Let us build a reduced set of those users who both tweet and are mentioned in others' tweets. We call them "conversationists":

In [None]:
conversationists = np.intersect1d(unique_tweeters, unique_tweetees)
conversationists

In [None]:
conversationists.size

Let us try building a matrix that identifies which users have mentioned whom, and how many times.
- Along each axis of the matrix we will have a row for each "conversationist", and likewise a column for each.
- We will need an array (matrix) of the above size along each axis.

In [None]:
mentions = np.zeros((conversationists.size, conversationists.size), dtype=int)
mentions.shape

Arrays are indexed numerically, i.e. entries in them have numerical "coordinates", like lists:

In [None]:
mentions[3,45]

(so far, all of the contents are just zero).

We build a dictionary for "translating" between user names and indexes in the array:

In [None]:
idx_dict = dict(zip(conversationists, range(conversationists.size)))
idx_dict

Now we can index into the array using user names:

In [None]:
mentions[idx_dict['soerenpoul'], idx_dict['vingband']]

The dictionary translates user names into numerical indices that can pick out positions in the array.

Now, let us populate the (so far empty) `mentions` array.

In [None]:
for tweeter, text in zip(twitter['from_user_name'], twitter['text']):
    if tweeter in conversationists:
        for match in re.finditer(valid_user_ex, text):
            tweetee = match.group()
            if tweetee in conversationists:
                mentions[idx_dict[tweeter], idx_dict[tweetee]] += 1

In [None]:
from matplotlib import pyplot

pyplot.spy(mentions)

Now we can use mathematical operations on the NumPy array `mentions` to answer questions like:
- How much does each "conversationist" mention other conversationists?

In [None]:
mentioners_arr = np.sum(mentions, axis=1)
mentioners_arr

In [None]:
mentioners = pandas.DataFrame({'user': conversationists, 'mentions of others': mentioners_arr})
mentioners

In [None]:
mentioners.sort_values('mentions of others', ascending=False)

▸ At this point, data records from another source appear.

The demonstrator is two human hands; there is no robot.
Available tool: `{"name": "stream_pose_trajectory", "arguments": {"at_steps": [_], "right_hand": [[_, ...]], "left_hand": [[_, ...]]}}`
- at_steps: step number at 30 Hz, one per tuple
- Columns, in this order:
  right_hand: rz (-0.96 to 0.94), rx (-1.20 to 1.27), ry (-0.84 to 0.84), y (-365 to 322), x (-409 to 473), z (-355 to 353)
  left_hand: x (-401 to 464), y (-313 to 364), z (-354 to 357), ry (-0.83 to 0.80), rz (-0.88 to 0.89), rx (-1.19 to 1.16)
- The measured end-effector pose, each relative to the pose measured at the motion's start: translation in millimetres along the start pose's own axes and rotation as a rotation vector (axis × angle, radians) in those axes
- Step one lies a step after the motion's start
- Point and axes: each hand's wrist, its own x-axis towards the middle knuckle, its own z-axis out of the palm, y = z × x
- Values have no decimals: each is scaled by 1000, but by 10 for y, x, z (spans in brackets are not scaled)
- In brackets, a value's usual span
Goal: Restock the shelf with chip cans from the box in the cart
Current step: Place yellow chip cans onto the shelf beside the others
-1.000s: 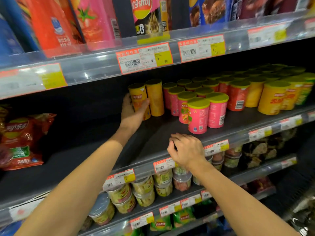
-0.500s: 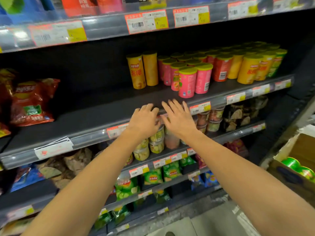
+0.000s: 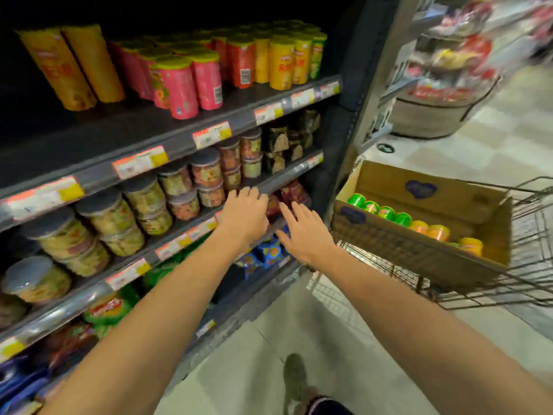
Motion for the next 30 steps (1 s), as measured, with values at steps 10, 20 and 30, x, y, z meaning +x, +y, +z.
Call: {"name": "stream_pose_trajectory", "arguments": {"at_steps": [10, 20, 30], "right_hand": [[352, 65, 39, 1683, -679, 25], [647, 181, 54, 3552, -1389, 332], [818, 314, 23, 4700, -1444, 640]], "left_hand": [[992, 1810, -91, 12, 375, -52], [1997, 3801, 178, -93, 606, -20], [2736, 4778, 667, -239, 656, -62]]}}
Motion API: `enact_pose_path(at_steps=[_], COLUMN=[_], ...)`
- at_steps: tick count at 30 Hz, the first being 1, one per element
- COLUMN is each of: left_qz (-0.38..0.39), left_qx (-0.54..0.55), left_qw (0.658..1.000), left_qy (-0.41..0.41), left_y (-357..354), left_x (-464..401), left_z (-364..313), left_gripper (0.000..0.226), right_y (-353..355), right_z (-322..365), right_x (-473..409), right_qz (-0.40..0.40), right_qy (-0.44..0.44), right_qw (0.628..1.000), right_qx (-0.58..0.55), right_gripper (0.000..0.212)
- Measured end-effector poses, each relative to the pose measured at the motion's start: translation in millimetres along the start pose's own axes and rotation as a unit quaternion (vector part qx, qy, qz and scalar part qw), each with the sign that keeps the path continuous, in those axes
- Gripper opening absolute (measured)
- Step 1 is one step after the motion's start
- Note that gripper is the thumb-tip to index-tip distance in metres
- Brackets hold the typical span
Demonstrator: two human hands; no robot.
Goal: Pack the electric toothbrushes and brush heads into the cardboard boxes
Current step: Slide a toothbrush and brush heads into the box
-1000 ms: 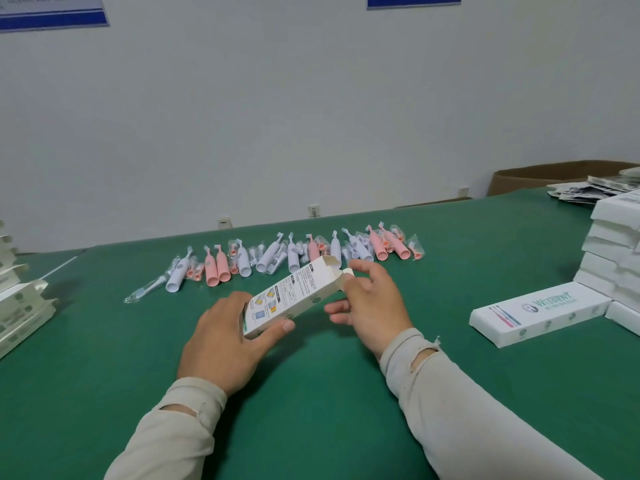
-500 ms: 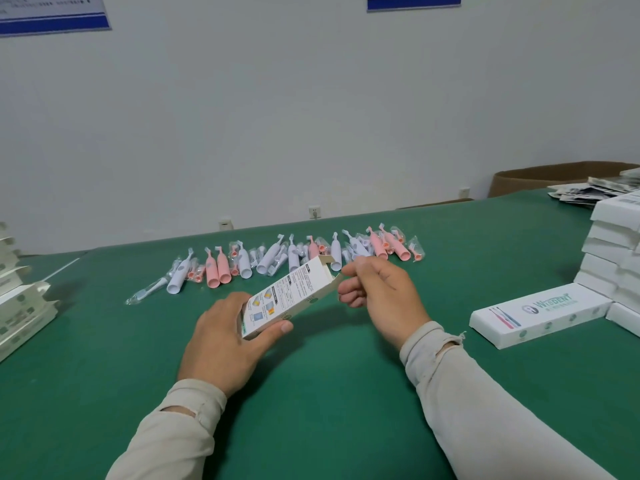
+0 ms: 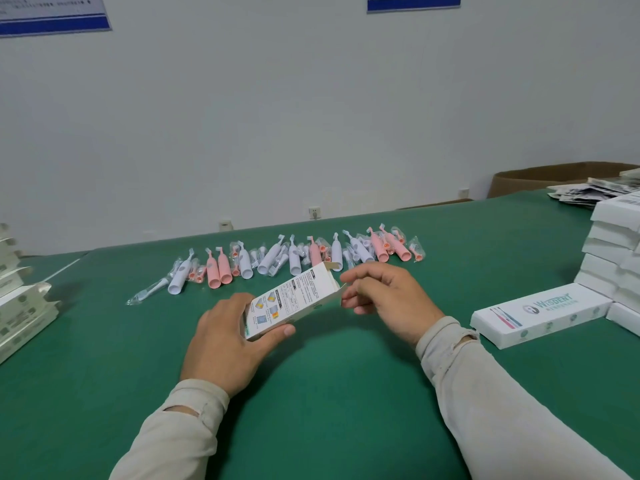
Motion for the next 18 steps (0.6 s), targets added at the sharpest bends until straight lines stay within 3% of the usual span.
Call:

- How much does each "conversationist" get mentioned?

In [None]:
mentionees_arr = np.sum(mentions, axis=0)
mentionees_arr

In [None]:
mentionees = pandas.DataFrame({'user': conversationists, 'mentions by others': mentionees_arr})
mentionees

In [None]:
mentionees.sort_values('mentions by others', ascending=False)

- Who mentions the most other users?

In [None]:
name_droppers_arr = np.sum(mentions>0, axis=0)
name_droppers_arr

In [None]:
name_droppers = pandas.DataFrame({'user': conversationists, 'users mentioned': name_droppers_arr})
name_droppers

In [None]:
name_droppers.sort_values('users mentioned', ascending=False)

# Exercise: answering more Twitter questions

- Who gets mentioned by most conversationists?
- How many times does a conversationist mention others on average?
- How many times does a conversationist get mentioned on average?
- Feel free to come up with more questions if you like.